## How to complete this task
Check every line below for the string "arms", and copy the lines that contain it.

## Exercise material
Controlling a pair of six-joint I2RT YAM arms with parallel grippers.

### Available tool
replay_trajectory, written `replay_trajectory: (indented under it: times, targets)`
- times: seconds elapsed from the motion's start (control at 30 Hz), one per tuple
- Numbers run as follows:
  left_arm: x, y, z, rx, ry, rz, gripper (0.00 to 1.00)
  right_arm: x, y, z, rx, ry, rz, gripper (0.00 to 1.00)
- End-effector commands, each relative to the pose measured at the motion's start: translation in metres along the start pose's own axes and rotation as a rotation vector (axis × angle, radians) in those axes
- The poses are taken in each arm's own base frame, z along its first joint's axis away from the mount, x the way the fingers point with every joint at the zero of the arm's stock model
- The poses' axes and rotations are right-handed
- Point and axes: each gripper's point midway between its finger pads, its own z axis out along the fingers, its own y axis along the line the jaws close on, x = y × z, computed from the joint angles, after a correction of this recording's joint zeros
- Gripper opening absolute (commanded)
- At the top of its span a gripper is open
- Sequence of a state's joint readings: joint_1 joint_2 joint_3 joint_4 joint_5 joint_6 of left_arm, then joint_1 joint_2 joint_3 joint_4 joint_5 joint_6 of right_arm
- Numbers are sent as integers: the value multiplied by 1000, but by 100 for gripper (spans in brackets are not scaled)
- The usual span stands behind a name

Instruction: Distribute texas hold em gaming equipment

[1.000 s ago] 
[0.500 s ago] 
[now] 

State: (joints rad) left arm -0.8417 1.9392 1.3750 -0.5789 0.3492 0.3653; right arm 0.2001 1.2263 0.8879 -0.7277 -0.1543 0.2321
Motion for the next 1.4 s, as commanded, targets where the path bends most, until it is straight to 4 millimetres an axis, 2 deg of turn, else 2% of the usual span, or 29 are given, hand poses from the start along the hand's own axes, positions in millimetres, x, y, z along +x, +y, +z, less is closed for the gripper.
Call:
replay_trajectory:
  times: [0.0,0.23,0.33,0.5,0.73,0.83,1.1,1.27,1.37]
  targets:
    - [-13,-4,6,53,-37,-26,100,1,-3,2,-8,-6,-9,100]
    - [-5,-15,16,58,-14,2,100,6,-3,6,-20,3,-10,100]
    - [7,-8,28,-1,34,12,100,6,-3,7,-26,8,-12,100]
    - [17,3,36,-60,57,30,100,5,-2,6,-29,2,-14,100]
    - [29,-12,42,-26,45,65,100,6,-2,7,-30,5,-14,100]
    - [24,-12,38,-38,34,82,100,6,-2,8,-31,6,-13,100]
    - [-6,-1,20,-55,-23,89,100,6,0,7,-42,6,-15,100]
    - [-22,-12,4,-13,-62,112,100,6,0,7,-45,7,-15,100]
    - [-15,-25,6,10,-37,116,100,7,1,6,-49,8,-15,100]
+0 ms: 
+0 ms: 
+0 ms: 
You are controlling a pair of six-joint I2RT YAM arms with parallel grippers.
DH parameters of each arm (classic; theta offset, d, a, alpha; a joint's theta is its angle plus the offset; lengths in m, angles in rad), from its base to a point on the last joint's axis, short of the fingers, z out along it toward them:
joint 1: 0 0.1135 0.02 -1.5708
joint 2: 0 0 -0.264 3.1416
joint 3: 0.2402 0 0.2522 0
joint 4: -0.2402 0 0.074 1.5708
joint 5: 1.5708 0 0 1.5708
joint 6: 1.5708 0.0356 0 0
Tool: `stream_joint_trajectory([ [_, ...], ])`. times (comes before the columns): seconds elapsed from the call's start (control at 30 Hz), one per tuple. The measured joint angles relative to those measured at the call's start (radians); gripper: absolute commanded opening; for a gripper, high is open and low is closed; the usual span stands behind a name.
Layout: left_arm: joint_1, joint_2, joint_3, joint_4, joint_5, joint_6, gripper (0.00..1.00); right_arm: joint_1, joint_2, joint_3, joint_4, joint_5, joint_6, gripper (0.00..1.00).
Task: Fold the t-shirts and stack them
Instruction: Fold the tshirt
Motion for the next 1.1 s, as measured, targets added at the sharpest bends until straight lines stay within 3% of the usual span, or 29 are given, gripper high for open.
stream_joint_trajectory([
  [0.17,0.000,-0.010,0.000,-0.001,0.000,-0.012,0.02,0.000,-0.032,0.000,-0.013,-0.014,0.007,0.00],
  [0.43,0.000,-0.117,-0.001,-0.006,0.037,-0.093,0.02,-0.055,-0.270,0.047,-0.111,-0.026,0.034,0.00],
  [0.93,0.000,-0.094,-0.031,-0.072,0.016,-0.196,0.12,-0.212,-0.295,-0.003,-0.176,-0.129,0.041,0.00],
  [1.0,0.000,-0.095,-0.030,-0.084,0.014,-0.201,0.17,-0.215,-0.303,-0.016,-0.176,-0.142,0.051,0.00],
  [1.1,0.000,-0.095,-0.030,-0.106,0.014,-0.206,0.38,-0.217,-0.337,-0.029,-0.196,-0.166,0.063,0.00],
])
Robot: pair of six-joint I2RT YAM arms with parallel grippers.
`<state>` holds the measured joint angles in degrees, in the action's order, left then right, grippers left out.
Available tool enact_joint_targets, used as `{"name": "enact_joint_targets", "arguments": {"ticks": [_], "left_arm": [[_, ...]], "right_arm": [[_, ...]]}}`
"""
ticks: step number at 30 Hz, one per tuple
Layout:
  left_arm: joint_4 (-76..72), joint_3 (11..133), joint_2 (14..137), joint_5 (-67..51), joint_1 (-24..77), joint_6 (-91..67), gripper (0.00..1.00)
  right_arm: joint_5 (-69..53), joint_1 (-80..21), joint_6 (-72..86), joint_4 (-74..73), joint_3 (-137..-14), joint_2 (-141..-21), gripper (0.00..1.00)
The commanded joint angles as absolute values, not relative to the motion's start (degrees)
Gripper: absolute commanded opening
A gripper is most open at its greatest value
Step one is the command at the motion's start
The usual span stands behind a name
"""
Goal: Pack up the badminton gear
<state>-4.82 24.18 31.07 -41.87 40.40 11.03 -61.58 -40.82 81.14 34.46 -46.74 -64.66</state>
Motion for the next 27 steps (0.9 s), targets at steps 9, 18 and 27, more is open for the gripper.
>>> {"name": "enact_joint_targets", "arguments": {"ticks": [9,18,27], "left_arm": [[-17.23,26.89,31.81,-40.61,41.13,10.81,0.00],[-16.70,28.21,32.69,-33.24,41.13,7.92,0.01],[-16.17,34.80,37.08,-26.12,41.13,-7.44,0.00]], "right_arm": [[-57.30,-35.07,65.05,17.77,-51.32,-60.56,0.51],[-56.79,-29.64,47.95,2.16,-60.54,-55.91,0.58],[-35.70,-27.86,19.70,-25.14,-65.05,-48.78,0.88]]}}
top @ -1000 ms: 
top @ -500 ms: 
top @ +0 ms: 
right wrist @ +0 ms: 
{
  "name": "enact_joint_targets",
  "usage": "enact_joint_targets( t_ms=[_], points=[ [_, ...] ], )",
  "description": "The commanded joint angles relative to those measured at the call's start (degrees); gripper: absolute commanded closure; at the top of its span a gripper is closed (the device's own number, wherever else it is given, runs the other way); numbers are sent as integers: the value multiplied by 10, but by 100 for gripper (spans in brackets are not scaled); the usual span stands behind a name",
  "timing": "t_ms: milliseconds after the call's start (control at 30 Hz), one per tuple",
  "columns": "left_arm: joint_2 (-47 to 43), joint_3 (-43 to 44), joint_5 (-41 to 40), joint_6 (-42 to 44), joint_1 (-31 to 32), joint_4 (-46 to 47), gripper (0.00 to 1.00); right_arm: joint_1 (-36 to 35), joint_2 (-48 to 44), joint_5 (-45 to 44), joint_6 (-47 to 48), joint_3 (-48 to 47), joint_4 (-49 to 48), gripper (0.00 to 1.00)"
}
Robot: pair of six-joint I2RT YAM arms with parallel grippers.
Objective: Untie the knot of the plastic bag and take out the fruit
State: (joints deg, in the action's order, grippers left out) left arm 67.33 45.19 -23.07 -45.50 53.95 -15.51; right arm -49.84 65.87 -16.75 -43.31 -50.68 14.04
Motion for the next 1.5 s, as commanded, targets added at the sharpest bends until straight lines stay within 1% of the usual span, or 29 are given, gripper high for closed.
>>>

## Task output
Controlling a pair of six-joint I2RT YAM arms with parallel grippers.
You are controlling a pair of six-joint I2RT YAM arms with parallel grippers.
Robot: pair of six-joint I2RT YAM arms with parallel grippers.
Robot: pair of six-joint I2RT YAM arms with parallel grippers.

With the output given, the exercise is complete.